▸ **Task goal**: Below is a listing with pictures in it; transcribe exactly the lines from the one that has "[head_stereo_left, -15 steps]" through the one that has "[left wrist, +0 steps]", and omit those pictures.
··· Exercise data
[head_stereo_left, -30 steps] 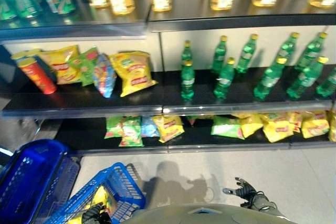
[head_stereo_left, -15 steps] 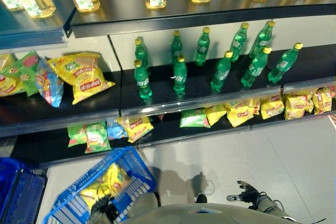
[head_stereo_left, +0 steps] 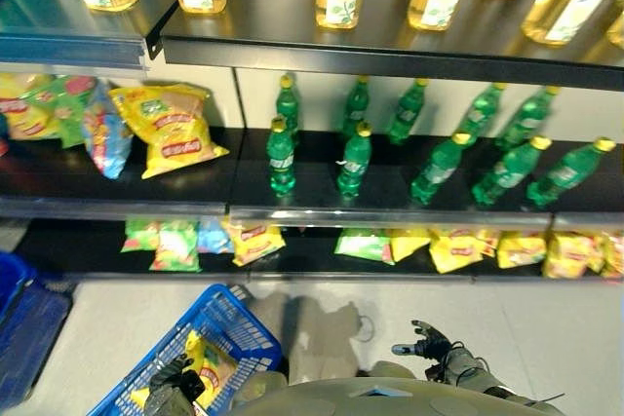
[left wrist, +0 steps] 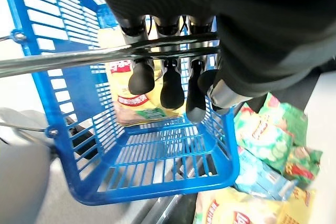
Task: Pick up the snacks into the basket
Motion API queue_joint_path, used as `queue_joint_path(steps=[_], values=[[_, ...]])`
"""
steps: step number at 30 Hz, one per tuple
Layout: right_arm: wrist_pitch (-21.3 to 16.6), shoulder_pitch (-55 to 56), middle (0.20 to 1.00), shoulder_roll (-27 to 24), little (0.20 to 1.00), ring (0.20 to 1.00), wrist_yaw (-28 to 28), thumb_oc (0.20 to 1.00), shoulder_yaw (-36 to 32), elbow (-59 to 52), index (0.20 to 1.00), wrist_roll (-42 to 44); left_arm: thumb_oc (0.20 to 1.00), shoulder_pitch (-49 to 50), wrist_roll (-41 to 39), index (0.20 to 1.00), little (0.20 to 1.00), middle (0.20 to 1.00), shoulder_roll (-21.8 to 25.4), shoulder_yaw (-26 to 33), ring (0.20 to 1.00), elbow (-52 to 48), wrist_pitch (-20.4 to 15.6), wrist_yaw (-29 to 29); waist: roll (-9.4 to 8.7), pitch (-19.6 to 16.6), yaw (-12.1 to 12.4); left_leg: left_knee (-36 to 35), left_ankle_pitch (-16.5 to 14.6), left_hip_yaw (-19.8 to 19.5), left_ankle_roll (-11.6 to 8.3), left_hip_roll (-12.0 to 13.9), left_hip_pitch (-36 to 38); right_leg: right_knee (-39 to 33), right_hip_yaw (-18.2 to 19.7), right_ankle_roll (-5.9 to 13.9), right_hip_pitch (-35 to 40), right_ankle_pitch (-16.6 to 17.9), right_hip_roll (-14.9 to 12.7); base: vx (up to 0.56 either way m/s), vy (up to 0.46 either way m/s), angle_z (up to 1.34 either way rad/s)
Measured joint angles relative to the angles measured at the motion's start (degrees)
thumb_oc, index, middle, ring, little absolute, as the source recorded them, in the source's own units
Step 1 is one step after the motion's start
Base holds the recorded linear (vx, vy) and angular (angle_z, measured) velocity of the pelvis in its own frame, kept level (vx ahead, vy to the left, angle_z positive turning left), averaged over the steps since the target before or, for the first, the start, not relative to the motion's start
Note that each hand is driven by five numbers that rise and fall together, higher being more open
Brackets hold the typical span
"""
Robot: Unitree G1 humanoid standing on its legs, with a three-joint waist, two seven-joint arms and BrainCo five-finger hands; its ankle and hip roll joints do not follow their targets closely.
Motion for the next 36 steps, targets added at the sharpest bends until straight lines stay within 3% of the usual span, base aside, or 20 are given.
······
▸ **Worked solution**:
[head_stereo_left, -15 steps] 
[head_stereo_left, +0 steps] 
[left wrist, +0 steps] 

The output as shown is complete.